**Exercise goal**
Copy exactly the lines from the beginning of the data down to and including the line holding "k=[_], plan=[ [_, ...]", without any pictures.

━━━━

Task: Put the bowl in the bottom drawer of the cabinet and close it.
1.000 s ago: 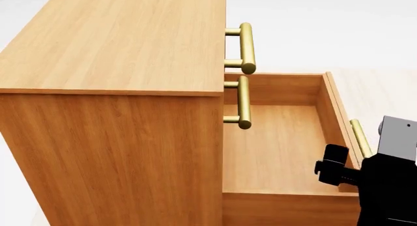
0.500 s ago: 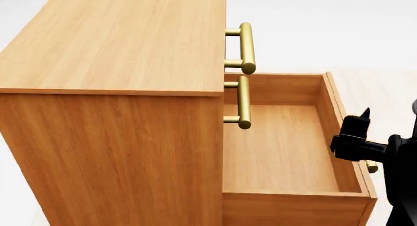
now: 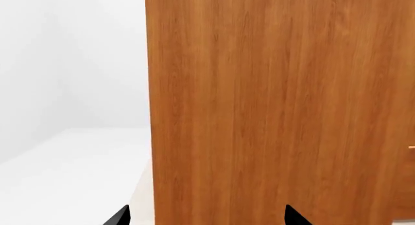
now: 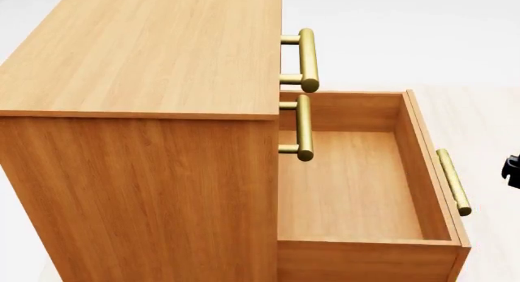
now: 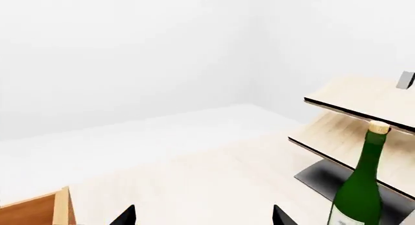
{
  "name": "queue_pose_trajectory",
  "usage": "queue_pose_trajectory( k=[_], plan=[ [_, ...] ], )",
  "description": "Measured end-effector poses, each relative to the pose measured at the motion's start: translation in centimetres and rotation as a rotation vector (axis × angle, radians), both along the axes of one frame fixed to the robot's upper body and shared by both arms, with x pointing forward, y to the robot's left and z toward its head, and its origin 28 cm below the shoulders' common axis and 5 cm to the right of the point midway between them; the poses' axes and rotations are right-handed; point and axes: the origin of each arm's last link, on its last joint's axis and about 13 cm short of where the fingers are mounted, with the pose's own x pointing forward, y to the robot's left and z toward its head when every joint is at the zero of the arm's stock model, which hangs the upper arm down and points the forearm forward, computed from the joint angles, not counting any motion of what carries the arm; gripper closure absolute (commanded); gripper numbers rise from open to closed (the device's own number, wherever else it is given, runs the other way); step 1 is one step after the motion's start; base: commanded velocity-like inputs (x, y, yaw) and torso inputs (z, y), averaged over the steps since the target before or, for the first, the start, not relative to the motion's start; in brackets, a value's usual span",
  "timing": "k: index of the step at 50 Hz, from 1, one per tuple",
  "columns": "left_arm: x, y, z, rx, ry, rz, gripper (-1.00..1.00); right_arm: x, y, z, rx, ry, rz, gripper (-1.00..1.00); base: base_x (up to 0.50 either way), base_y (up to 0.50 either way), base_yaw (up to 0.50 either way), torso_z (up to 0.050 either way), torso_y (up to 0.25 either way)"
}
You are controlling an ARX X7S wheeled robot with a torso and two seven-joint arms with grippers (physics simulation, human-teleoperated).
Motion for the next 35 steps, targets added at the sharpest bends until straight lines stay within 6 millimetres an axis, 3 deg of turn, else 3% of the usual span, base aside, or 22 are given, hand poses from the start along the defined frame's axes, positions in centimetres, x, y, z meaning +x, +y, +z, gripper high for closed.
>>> queue_pose_trajectory(
  k=[19,35],
  plan=[
    [0.0,-0.2,-1.4,0.008,0.002,0.009,-1.0,-1.1,-2.3,-0.3,0.024,0.003,-0.161,-1.0,0.0,0.0,0.0,0.0,0.0],
    [0.0,-0.2,-2.6,0.01,0.003,0.011,-1.0,-1.5,-3.6,-1.6,0.129,0.11,-0.238,-1.0,0.0,0.0,0.0,0.0,0.0]
  ],
)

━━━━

**Finished exercise**
Task: Put the bowl in the bottom drawer of the cabinet and close it.
1.000 s ago: 
0.500 s ago: 
now: 
now: 
now: 
{
  "name": "queue_pose_trajectory",
  "usage": "queue_pose_trajectory( k=[_], plan=[ [_, ...] ], )",

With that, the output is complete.